From PyPI (stable release):

pip install bsrn

From GitHub (latest development version):

pip install git+https://github.com/dazhiyang/bsrn.git

Optional Visualization Tools

If you want to use the built-in plotting features (like data availability charts or clear-sky calendars), you will need to install the optional visualization dependencies (plotnine, matplotlib, and scipy):

pip install bsrn[viz]

Usage

For standard quality control and clear-sky modeling, simply import the base package:

import bsrn

# Access core modules like bsrn.qc, bsrn.modeling, bsrn.io, bsrn.archive

If you installed the [viz] extra and want to generate plots, you must explicitly import the visualization submodule:

import bsrn.visualization

# Access plotting tools like bsrn.visualization.calendar.plot_calendar()

Quick Example — BSRNDataset (recommended)

import bsrn

# One station-month from a BSRN LR0100 archive (.dat.gz)
ds = bsrn.BSRNDataset.from_file("data/QIQ/qiq0125.dat.gz")

# Typical pipeline (each step mutates the cached frame and returns it)
ds.solpos()                             # solar geometry + extraterrestrial
ds.clear_sky(model="rest2")             # ghi_clear / bni_clear / … (REST2; MERRA-2 via Hugging Face)
ds.qc_test()                            # flag columns: 0 = pass, 1 = fail
ds.qc_mask()                            # NaN failed irradiance; drop flag columns

df = ds.data()                          # minute-resolution table for analysis or export

# Visualize directly from the dataset (requires bsrn[viz])
ds.plot.daily("2025-01-15")             # UTC date inside the loaded month
ds.plot.table()                         # QC summary table

Optional LR selection (supported selectors are 'lr0100' (required), 'lr0300', 'lr4000', 'lr0001'; LR0001 is exposed as ds.get_lr('lr0001') when parsed):

# Parse selected logical records; lr0100 remains required.
ds = bsrn.BSRNDataset.from_file(
    "data/QIQ/qiq0125.dat.gz",
    include_lrs=["lr0100", "lr0300"],
    strict=False,
)

# Query LR objects from the dataset.
lr0100 = ds.get_lr("lr0100")
has_lr0300 = ds.has_lr("lr0300")
has_lr0001 = ds.has_lr("lr0001")

Quick Example — Functional API

The same steps are available as standalone functions, useful for non-BSRN data or custom DataFrames:

from bsrn.io.retrieval import download_bsrn_stn, get_bsrn_file_inventory
from bsrn.physics.geometry import add_solpos_columns
from bsrn.modeling.clear_sky import add_clearsky_columns
from bsrn.qc.wrapper import run_qc

# 1. See what data is available
inventory = get_bsrn_file_inventory(["QIQ"], username="your_user", password="your_pass")
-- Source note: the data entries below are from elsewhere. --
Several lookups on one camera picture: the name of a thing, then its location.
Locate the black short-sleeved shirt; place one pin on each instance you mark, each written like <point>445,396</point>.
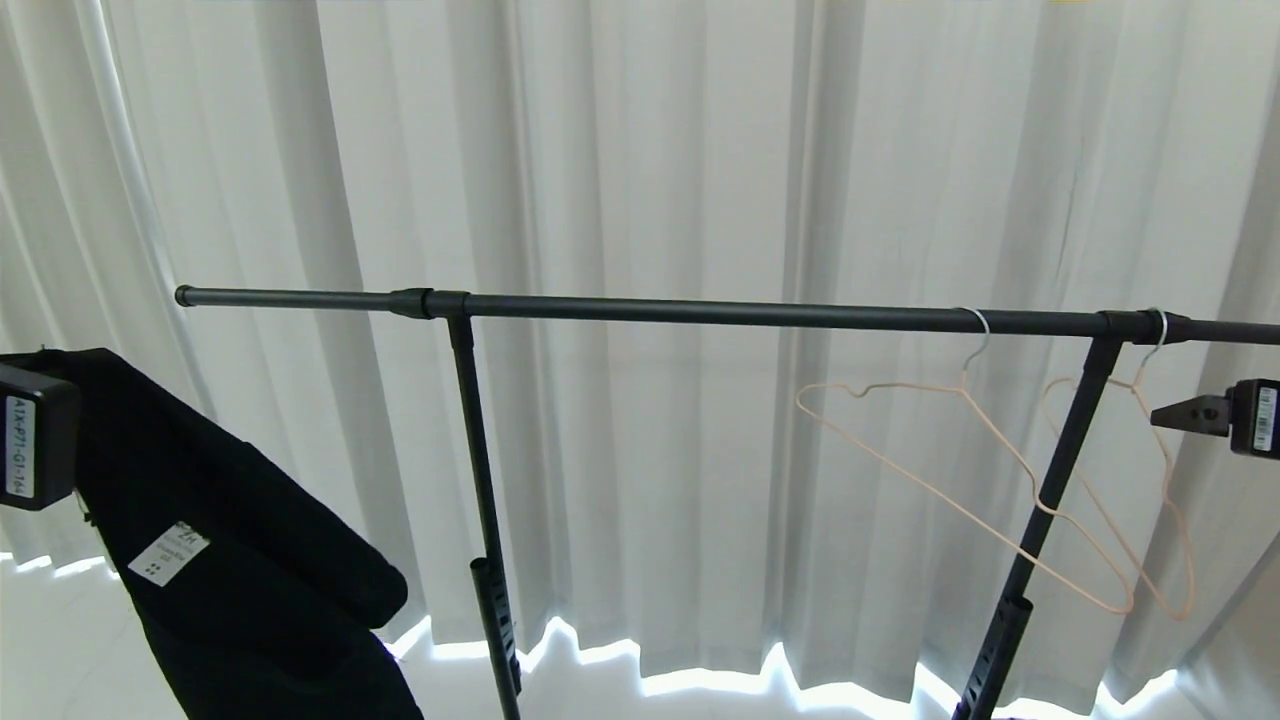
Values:
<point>250,600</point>

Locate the white curtain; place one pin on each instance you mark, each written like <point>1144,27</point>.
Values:
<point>650,150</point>

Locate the black clothes rack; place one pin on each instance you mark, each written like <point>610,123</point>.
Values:
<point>700,312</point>

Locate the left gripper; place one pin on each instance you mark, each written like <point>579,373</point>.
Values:
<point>55,440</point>

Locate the pink clothes hanger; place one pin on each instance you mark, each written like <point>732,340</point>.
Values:
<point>1180,520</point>
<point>950,503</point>

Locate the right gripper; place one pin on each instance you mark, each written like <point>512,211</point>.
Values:
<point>1242,420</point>

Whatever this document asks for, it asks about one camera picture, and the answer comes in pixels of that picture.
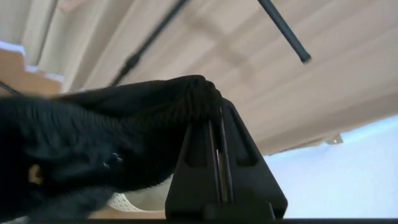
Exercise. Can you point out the black garment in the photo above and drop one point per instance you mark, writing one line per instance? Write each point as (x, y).
(93, 140)

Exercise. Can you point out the black clothes rack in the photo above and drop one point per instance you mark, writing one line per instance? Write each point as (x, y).
(286, 31)

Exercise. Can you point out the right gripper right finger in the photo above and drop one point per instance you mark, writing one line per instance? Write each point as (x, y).
(255, 186)

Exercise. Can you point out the white wall hook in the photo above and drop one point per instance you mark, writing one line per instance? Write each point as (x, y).
(334, 139)

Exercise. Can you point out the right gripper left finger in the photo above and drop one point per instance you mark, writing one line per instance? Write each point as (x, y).
(189, 186)

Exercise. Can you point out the white laundry basket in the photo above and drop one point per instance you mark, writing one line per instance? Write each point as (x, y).
(124, 202)

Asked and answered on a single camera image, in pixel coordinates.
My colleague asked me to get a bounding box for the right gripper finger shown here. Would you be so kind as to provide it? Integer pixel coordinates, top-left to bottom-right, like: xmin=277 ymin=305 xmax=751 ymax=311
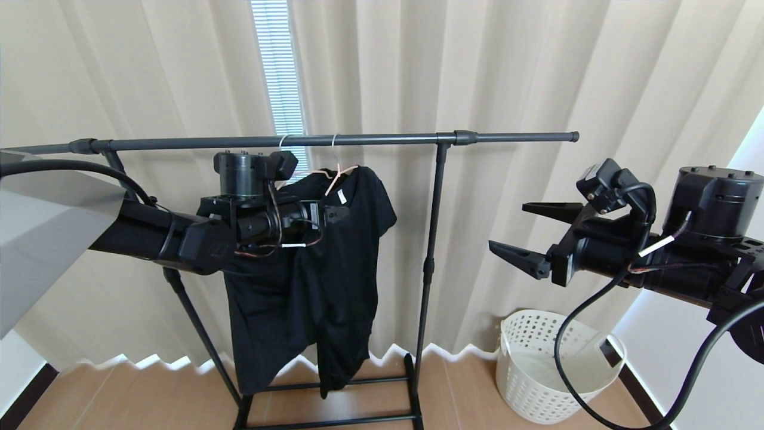
xmin=488 ymin=241 xmax=553 ymax=281
xmin=522 ymin=202 xmax=586 ymax=226

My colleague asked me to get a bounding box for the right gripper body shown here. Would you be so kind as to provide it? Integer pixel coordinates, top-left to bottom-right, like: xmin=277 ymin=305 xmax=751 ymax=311
xmin=549 ymin=212 xmax=651 ymax=288

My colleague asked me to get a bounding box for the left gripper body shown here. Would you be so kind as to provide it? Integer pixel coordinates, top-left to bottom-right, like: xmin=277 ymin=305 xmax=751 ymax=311
xmin=261 ymin=202 xmax=351 ymax=239

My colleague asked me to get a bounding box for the pink clothes hanger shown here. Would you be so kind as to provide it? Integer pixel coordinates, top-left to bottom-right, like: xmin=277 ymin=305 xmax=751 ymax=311
xmin=324 ymin=134 xmax=360 ymax=198
xmin=276 ymin=136 xmax=335 ymax=192

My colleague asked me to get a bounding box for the black garment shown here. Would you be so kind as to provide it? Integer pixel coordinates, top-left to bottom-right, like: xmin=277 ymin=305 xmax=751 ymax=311
xmin=281 ymin=166 xmax=398 ymax=400
xmin=224 ymin=173 xmax=323 ymax=396

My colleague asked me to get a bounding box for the black clothes rack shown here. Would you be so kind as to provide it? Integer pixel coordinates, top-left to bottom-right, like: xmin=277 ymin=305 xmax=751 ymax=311
xmin=0 ymin=130 xmax=580 ymax=430

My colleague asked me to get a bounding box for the white laundry basket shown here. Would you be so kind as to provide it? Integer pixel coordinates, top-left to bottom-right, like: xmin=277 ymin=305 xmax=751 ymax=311
xmin=495 ymin=309 xmax=627 ymax=426

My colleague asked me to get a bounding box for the window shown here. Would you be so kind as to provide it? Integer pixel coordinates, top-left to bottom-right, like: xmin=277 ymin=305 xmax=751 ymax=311
xmin=251 ymin=0 xmax=311 ymax=180

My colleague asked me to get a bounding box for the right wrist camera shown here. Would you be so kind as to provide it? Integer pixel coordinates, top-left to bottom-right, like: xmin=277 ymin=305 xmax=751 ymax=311
xmin=576 ymin=158 xmax=657 ymax=225

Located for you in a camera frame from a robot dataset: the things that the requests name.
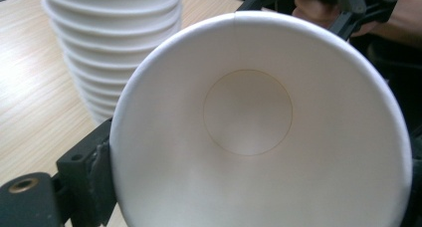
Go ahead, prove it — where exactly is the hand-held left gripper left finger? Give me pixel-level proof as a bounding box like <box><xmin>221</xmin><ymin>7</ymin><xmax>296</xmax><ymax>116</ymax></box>
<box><xmin>56</xmin><ymin>116</ymin><xmax>118</xmax><ymax>227</ymax></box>

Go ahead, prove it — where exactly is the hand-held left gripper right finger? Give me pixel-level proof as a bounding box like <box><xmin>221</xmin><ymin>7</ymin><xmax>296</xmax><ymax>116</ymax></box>
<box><xmin>409</xmin><ymin>124</ymin><xmax>422</xmax><ymax>227</ymax></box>

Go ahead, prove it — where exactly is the single white paper cup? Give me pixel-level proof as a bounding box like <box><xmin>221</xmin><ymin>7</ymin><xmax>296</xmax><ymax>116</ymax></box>
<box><xmin>108</xmin><ymin>10</ymin><xmax>414</xmax><ymax>227</ymax></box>

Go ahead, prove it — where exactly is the stack of white paper cups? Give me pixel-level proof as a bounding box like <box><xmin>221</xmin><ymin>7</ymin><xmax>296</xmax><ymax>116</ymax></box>
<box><xmin>35</xmin><ymin>0</ymin><xmax>185</xmax><ymax>125</ymax></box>

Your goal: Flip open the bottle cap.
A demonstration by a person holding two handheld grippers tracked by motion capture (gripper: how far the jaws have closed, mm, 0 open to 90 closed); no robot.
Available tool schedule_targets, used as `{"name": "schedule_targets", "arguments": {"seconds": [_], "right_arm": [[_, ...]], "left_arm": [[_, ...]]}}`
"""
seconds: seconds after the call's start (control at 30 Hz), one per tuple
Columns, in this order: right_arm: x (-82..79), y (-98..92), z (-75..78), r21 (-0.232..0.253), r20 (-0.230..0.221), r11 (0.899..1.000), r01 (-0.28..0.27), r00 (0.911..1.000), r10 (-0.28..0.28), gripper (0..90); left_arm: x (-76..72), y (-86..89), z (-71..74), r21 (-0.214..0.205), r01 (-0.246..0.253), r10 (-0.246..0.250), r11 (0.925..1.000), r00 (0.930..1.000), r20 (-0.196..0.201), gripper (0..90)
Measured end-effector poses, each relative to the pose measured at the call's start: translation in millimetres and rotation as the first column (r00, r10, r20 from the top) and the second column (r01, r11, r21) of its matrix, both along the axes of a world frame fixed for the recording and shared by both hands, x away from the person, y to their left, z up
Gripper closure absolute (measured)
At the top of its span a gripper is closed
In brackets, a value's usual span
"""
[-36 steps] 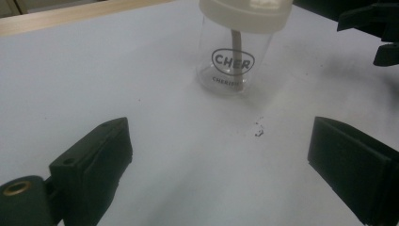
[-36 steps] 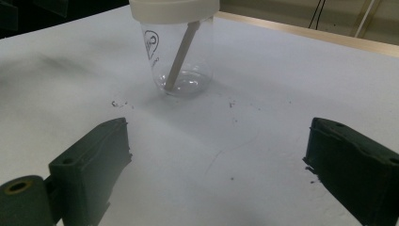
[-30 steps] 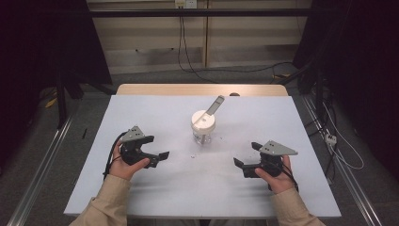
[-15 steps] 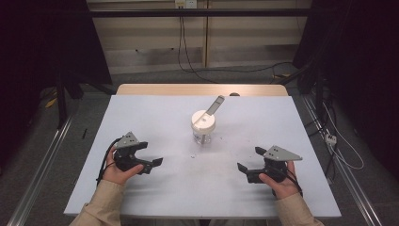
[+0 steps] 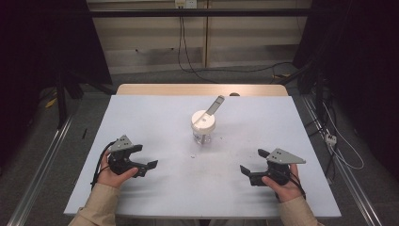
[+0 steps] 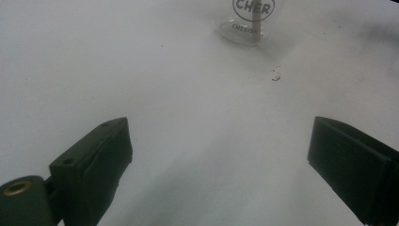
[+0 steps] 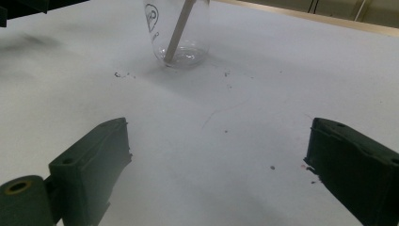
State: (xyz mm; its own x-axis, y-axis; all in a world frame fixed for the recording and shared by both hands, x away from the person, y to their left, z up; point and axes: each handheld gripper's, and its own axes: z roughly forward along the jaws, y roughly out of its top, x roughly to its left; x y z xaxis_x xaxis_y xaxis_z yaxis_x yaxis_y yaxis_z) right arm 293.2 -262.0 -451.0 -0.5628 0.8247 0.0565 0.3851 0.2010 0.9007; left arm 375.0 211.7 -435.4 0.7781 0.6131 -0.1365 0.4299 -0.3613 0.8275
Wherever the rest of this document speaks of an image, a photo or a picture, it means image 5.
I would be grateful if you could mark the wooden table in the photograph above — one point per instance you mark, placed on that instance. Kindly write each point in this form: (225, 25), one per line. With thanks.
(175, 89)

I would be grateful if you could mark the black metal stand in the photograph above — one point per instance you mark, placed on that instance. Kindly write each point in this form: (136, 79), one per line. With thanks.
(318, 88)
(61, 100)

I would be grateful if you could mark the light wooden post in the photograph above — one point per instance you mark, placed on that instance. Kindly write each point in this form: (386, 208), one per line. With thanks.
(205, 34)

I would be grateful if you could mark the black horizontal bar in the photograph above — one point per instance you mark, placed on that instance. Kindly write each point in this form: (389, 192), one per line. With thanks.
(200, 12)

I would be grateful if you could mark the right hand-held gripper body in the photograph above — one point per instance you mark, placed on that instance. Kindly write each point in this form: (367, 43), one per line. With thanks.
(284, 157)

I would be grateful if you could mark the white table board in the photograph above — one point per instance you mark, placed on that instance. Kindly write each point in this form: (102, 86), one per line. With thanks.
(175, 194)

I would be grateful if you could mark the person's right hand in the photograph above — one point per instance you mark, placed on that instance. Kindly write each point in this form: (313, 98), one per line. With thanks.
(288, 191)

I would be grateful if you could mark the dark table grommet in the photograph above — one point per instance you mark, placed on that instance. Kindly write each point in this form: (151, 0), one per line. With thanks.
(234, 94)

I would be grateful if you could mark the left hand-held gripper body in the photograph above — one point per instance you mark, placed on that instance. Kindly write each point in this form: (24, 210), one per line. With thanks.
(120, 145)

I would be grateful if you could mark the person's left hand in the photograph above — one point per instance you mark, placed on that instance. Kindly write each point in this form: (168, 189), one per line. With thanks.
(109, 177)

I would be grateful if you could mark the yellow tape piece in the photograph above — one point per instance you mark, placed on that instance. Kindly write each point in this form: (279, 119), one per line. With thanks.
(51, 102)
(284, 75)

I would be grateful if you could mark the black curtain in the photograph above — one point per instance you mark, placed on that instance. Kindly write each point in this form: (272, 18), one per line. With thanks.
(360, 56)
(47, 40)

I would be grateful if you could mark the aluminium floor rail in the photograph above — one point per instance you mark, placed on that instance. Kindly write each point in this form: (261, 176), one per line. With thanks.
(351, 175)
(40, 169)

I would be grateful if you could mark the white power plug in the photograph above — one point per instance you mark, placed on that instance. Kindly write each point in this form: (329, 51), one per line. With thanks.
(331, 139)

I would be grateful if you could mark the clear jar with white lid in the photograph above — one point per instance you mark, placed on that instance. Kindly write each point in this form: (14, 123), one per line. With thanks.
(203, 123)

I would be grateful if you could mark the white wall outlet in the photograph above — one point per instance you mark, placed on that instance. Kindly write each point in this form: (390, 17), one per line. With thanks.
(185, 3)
# 2. Download data for a station
download_bsrn_stn("QIQ", "data/QIQ", username="your_user", password="your_pass")

# 3. Read via BSRNDataset and get the DataFrame
ds = bsrn.BSRNDataset.from_file("data/QIQ/qiq0125.dat.gz")
df = ds.data()

# 4. Add solar position (recommended before time-averaging or clear-sky)
df = add_solpos_columns(df, "QIQ")

# 5. Add clear-sky reference columns (defaults to Ineichen)
df = add_clearsky_columns(df, "QIQ")

# 6. Run Quality Control (QC)
df = run_qc(df, "QIQ")

# 7. Add satellite-derived CAMS CRS all-sky columns
from bsrn.io.crs import add_crs_columns
df = add_crs_columns(df, "QIQ")

# 8. Visualize with plotnine
from bsrn.visualization.clearsky_models import plot_clearsky_models
plot_clearsky_models(df, "QIQ", date="2024-06-20", save_path="clearsky_qiq.pdf")

🛠 Features

The QC features, of which the implementation is primarily based on the BSRN Operations Manual (2018) and Forstinger et al. (2021). See code for other references.

  • Level 1 (Physically Possible): Absolute physical bounds for $G_h, B_n, D_h$, and $L_d$.
  • Level 2 (Extremely Rare): Climatological limits for specific regimes.
  • Level 3 (Comparison): Consistency checks ($G_h$ vs $B_n \cos Z + D_h$) with zenith-dependent thresholds.
  • Level 4 (Diffuse Ratio): Diffuse-fraction and $k$–$k_t$ checks combining $G_h$, $D_h$, and extraterrestrial irradiance.
  • Level 5 (K-Indices): Advanced clearness-index and $k_b$/$k_t$ index tests using clear-sky benchmarks and site elevation.
  • Level 6 (Tracker-Off Detection): Identify tracking errors by comparing measured values with clear-sky and extraterrestrial irradiance.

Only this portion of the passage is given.